(Collected data)

• • •

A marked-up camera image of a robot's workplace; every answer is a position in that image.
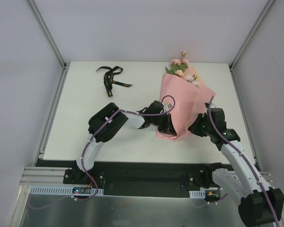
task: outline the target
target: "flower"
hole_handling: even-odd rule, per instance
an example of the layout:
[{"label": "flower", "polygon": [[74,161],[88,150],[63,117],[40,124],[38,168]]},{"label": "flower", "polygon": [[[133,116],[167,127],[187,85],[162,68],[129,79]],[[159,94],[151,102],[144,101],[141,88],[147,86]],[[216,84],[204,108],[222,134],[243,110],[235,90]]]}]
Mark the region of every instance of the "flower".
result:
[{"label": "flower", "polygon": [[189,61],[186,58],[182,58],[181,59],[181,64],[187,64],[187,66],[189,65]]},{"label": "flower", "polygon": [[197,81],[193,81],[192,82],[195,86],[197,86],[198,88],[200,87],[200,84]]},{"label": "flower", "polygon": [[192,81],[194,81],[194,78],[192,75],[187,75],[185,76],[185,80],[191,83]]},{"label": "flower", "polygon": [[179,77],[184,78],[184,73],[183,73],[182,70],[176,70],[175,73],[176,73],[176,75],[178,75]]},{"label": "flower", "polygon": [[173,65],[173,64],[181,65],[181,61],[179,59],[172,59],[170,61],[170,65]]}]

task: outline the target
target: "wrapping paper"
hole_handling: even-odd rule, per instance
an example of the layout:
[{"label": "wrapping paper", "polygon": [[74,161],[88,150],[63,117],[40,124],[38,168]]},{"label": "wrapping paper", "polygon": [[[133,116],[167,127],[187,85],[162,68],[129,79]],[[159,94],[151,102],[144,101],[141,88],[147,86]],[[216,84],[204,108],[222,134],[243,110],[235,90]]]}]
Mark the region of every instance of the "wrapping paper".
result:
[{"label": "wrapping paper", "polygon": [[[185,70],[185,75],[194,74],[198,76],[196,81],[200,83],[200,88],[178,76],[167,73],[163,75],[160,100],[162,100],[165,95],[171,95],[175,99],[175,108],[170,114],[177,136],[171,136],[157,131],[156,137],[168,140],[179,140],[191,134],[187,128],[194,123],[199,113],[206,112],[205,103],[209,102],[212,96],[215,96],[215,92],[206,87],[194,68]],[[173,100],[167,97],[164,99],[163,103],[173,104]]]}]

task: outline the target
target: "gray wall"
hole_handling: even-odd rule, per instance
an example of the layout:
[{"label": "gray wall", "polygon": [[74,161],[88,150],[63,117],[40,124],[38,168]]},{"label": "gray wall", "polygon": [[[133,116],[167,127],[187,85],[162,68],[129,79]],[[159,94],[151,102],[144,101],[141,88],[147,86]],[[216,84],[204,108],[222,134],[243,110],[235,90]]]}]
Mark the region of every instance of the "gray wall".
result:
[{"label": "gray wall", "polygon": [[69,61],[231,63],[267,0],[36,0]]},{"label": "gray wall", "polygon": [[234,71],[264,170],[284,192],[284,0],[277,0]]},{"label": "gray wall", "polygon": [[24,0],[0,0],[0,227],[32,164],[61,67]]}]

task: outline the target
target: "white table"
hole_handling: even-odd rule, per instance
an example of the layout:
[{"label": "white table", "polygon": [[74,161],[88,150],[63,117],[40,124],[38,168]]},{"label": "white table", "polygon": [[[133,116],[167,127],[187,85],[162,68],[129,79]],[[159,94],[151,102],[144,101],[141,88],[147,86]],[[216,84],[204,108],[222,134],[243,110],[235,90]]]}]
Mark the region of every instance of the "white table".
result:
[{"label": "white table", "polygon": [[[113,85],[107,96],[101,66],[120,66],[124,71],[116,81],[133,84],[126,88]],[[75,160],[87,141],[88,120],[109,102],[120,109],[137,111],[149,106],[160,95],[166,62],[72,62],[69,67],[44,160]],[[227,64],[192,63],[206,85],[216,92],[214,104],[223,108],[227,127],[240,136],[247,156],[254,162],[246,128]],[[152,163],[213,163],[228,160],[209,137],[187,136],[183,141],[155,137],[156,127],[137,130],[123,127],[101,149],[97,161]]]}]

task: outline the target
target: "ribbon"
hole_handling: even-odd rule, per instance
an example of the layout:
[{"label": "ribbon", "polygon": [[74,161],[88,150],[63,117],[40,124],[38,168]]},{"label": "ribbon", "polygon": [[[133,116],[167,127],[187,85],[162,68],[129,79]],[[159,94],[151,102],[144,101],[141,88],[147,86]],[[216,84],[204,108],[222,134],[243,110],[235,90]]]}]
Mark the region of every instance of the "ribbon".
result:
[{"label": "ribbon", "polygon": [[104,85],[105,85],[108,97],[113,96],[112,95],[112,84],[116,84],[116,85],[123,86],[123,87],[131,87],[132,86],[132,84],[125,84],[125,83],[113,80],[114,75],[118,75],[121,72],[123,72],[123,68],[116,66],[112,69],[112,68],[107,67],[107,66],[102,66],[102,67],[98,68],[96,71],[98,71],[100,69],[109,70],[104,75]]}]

• • •

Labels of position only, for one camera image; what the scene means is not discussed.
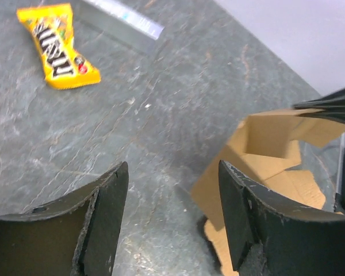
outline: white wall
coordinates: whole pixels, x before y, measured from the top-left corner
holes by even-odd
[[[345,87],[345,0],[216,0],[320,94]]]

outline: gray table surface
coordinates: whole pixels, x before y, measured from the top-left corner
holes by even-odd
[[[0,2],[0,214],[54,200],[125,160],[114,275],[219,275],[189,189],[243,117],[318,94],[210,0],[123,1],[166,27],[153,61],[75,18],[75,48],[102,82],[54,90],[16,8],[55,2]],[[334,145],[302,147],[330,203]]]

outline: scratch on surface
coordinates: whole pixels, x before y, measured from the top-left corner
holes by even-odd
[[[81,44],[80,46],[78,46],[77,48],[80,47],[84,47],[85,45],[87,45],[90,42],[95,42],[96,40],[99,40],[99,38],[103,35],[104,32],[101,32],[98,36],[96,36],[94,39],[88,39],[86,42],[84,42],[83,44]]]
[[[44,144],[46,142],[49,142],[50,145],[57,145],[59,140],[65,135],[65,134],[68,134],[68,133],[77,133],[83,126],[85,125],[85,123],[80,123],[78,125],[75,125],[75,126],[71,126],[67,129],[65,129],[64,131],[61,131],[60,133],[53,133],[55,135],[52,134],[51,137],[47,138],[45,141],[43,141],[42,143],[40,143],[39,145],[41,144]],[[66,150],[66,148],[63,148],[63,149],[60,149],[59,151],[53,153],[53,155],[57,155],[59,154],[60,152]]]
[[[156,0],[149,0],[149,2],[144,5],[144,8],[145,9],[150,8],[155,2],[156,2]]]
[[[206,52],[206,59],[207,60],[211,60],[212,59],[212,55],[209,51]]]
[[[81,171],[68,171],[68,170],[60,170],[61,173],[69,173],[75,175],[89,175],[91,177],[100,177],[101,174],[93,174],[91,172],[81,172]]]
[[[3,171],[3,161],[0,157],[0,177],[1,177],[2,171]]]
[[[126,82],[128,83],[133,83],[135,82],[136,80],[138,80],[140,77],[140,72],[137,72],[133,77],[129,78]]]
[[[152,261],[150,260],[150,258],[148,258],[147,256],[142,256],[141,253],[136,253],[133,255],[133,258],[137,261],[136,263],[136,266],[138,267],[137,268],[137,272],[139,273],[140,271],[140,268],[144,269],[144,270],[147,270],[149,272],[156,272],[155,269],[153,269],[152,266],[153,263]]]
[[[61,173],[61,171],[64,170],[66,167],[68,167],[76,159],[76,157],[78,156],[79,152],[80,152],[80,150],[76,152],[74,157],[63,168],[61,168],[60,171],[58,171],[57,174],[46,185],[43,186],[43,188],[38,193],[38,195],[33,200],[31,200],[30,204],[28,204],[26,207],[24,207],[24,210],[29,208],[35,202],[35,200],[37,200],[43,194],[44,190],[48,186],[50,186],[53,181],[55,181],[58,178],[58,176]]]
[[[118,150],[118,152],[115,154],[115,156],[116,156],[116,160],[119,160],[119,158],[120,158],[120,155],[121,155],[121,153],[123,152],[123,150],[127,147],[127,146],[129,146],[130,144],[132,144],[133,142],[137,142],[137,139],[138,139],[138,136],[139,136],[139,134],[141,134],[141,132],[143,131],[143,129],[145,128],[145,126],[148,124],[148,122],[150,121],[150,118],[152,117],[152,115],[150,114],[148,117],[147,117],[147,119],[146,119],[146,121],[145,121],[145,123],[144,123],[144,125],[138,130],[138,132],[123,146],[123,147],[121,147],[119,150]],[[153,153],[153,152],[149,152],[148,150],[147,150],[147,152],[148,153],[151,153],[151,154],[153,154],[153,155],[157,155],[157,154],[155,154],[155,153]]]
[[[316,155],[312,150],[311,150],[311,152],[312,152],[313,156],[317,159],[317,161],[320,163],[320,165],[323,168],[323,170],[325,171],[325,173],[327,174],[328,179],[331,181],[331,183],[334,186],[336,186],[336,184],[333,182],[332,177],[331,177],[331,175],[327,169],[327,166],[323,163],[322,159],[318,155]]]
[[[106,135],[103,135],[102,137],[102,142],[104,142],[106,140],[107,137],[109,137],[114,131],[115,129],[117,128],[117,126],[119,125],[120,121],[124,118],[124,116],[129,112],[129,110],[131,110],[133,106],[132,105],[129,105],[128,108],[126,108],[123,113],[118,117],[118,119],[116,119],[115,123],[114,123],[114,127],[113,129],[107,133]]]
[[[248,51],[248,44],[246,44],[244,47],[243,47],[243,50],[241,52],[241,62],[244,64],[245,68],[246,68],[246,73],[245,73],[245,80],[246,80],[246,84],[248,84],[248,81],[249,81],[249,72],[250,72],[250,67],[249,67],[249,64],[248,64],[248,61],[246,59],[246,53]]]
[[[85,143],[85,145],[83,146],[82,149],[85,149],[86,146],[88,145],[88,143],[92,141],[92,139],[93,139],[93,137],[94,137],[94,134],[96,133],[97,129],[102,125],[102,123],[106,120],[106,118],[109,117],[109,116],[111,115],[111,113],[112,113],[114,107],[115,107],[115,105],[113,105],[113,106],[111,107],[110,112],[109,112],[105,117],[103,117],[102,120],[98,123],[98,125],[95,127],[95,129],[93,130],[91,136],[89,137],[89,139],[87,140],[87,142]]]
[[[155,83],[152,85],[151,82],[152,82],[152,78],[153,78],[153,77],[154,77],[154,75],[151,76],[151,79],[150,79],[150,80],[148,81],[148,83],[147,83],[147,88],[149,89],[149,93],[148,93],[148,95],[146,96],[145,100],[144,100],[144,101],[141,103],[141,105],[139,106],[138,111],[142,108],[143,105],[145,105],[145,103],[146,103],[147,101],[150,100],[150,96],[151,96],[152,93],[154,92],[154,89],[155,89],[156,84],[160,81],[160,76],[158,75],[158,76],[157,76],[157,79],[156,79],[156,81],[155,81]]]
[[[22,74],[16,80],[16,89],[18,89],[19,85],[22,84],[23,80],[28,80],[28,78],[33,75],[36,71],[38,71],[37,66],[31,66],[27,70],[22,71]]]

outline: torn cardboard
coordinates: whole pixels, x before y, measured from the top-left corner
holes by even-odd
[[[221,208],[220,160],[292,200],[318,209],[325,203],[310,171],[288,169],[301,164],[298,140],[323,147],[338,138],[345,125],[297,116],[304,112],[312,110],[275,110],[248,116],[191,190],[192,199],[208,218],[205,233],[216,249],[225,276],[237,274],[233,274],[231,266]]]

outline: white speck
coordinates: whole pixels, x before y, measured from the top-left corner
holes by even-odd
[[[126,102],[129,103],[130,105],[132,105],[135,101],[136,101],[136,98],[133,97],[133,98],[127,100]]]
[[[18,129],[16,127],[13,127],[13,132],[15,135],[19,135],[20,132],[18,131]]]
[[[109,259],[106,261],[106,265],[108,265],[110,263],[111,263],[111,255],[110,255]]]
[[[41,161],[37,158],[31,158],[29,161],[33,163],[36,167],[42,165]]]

• • •

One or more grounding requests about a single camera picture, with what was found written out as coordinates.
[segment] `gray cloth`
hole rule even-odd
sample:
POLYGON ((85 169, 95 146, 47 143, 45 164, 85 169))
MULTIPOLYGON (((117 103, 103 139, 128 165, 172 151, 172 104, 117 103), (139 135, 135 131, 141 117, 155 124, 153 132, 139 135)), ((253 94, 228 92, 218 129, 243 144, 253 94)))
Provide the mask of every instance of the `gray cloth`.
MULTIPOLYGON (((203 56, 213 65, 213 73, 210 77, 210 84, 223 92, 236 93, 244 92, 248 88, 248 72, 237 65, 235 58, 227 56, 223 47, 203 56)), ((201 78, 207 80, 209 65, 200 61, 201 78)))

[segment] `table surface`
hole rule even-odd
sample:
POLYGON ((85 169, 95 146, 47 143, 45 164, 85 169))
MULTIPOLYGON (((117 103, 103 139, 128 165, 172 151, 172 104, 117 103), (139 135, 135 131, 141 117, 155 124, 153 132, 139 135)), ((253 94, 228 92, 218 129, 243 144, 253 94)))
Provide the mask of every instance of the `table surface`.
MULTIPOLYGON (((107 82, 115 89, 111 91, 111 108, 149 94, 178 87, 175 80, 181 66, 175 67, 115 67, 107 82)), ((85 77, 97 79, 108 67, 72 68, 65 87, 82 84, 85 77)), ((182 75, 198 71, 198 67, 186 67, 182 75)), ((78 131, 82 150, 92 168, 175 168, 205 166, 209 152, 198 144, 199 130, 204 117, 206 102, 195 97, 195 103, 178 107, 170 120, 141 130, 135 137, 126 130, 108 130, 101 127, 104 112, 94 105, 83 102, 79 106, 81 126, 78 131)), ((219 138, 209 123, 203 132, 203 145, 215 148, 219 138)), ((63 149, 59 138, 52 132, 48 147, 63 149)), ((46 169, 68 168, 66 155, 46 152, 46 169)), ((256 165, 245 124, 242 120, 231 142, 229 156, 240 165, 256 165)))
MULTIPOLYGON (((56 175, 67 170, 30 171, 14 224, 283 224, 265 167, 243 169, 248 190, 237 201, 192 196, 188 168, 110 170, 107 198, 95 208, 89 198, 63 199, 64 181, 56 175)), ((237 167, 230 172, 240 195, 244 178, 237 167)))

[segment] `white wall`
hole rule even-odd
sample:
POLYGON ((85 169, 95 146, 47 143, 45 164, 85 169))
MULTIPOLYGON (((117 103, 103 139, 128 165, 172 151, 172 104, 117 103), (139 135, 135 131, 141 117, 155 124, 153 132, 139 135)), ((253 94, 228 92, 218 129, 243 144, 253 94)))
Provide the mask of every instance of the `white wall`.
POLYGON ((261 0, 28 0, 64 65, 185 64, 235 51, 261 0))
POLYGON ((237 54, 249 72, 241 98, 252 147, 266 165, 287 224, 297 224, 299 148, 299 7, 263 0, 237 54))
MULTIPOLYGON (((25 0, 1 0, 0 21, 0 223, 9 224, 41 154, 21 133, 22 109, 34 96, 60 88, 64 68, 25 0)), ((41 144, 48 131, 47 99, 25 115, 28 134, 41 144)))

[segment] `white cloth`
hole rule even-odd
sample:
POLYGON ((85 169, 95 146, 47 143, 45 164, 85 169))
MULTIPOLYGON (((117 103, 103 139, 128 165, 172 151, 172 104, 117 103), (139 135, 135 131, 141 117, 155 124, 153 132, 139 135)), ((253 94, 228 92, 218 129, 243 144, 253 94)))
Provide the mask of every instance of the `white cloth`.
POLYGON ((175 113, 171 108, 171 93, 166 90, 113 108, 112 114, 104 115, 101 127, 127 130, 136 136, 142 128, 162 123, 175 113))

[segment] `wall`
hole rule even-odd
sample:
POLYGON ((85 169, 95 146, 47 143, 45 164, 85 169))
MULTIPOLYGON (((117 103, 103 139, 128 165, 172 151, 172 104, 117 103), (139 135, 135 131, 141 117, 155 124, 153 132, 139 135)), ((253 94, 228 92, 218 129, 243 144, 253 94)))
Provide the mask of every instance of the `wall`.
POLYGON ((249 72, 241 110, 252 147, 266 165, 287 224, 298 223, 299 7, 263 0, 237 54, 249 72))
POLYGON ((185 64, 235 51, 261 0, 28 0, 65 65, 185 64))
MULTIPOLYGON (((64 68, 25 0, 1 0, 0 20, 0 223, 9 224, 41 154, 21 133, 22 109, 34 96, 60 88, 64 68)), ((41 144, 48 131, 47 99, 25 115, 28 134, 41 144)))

• • •

WHAT YOU HAVE TO DO => Pull every line containing "region" out of the records.

EXERCISE RESPONSE =>
Mark the region of every instance of the "flower".
Mark the region of every instance of the "wrapping paper".
Mark the region of every instance of the "gray wall".
Mark the region of every instance of the "white table".
Mark the region of every instance of the "ribbon".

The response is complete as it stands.